WORK INSTRUCTION:
Your task is to copy each line of the records that includes the string "black".

TASK MATERIAL:
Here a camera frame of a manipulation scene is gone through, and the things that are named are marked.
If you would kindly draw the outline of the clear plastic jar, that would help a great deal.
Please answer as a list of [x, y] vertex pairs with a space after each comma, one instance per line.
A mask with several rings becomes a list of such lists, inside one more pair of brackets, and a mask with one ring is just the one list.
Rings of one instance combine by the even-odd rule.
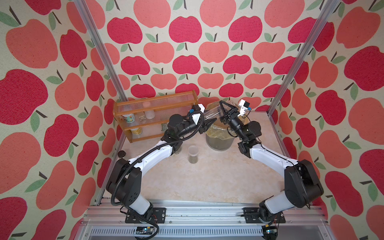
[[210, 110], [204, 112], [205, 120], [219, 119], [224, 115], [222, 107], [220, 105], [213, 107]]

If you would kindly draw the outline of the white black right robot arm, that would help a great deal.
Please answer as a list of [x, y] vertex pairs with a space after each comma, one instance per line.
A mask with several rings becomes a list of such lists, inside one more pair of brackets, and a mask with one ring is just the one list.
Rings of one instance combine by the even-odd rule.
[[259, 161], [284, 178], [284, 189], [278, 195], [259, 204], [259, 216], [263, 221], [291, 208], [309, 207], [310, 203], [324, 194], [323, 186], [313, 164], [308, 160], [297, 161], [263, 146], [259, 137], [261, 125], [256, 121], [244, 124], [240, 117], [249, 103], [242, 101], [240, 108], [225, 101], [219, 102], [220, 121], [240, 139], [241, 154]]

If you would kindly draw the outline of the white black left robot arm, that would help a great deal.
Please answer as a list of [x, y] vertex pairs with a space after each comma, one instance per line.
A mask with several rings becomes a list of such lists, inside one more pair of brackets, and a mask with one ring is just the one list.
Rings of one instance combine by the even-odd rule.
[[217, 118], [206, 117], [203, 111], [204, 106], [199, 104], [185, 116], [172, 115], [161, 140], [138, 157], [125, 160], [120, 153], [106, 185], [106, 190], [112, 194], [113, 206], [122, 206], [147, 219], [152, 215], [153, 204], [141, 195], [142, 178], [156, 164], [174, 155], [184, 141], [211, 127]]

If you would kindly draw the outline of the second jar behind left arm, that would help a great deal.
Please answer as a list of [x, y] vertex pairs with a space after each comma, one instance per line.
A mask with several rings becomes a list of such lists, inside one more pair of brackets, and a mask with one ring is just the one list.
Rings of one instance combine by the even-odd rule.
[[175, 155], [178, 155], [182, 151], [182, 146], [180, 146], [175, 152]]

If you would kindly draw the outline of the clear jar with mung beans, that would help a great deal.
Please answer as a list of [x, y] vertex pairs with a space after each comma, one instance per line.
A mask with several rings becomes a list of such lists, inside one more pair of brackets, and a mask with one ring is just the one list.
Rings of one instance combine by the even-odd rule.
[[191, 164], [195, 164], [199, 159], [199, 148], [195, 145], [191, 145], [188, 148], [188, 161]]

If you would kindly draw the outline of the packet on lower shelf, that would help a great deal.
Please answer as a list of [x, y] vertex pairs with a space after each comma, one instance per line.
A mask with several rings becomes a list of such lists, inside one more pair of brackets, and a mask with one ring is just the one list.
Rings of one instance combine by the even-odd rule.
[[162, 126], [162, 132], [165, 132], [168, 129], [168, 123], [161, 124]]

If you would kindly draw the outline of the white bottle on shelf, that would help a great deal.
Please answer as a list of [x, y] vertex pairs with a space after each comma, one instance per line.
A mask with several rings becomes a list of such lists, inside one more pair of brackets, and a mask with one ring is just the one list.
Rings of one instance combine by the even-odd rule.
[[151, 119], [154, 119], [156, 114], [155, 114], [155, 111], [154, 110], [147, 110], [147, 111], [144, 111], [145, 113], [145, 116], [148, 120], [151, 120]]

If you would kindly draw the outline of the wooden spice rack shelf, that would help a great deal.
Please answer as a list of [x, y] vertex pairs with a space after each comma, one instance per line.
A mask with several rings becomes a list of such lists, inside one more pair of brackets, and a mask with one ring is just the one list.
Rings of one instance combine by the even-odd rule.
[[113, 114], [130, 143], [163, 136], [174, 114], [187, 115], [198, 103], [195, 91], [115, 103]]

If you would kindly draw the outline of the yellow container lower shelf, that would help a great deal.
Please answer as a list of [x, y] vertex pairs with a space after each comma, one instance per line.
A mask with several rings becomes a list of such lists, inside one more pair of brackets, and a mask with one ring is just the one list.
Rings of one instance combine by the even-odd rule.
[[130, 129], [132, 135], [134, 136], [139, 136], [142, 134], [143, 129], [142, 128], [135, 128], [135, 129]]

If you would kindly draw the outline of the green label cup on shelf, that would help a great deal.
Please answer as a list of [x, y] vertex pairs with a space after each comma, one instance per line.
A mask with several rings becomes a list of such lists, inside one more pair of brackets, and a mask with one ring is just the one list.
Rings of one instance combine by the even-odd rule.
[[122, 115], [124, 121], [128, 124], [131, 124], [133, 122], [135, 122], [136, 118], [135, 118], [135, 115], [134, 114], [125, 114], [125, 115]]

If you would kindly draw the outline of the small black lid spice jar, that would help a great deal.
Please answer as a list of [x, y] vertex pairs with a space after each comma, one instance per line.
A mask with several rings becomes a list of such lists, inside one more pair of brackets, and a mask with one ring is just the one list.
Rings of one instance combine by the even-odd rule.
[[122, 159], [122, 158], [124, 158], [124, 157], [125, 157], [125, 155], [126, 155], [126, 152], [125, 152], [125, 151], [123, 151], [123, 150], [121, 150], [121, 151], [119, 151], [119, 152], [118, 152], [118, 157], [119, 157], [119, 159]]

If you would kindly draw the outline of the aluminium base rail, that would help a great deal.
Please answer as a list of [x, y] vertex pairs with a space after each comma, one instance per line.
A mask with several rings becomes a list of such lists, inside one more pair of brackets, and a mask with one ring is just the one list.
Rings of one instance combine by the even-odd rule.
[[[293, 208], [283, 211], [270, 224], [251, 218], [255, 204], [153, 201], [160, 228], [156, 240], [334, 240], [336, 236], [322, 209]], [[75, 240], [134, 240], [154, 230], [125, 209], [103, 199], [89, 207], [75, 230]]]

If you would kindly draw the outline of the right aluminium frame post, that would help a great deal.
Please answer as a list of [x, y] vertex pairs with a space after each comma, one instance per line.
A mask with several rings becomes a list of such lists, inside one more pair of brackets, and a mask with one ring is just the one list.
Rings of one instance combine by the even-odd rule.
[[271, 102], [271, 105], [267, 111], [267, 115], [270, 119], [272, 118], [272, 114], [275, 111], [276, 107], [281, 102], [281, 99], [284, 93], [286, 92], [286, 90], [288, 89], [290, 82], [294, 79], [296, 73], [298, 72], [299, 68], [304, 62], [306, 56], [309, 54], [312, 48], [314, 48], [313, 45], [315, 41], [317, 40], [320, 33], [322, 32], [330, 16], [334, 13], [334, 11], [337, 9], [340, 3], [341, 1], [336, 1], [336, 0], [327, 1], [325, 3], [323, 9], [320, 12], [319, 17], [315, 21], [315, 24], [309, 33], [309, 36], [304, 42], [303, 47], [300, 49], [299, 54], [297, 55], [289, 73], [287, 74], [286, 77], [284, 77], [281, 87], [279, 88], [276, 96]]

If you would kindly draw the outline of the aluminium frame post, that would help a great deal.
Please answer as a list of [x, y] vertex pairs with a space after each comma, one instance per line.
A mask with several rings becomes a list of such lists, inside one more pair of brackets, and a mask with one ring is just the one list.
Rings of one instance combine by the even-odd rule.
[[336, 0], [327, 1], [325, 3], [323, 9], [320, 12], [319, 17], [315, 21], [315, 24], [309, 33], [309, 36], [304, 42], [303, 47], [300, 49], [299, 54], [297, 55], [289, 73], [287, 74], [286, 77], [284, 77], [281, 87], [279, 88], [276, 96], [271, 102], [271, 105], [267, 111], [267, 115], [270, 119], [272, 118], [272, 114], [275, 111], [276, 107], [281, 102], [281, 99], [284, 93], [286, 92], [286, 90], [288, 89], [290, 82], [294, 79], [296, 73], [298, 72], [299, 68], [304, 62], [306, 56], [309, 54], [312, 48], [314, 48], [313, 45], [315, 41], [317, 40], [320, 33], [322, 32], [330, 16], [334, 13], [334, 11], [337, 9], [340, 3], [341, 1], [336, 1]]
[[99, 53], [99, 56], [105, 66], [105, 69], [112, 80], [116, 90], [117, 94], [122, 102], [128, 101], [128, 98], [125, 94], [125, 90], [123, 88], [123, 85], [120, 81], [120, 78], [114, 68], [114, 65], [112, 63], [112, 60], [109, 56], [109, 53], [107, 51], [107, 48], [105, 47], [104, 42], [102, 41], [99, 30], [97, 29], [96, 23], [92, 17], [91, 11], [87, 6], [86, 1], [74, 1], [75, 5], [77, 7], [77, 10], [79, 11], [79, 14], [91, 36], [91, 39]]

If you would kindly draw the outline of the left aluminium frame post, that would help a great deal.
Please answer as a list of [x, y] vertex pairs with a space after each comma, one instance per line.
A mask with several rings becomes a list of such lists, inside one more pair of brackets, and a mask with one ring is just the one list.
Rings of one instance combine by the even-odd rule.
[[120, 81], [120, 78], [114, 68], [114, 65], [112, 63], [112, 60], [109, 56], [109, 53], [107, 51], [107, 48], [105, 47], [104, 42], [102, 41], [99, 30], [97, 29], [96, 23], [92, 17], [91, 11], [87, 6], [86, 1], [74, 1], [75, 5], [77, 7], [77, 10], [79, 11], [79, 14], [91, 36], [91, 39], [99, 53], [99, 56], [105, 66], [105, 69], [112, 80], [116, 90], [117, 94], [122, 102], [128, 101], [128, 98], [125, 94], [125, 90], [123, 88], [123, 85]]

REPLY TO THE TASK:
If you would kindly draw the outline of the white black right robot arm, that would help a great deal.
If you would kindly draw the outline of the white black left robot arm, that would help a great deal.
If you would kindly draw the outline of the small black lid spice jar, that would help a great deal.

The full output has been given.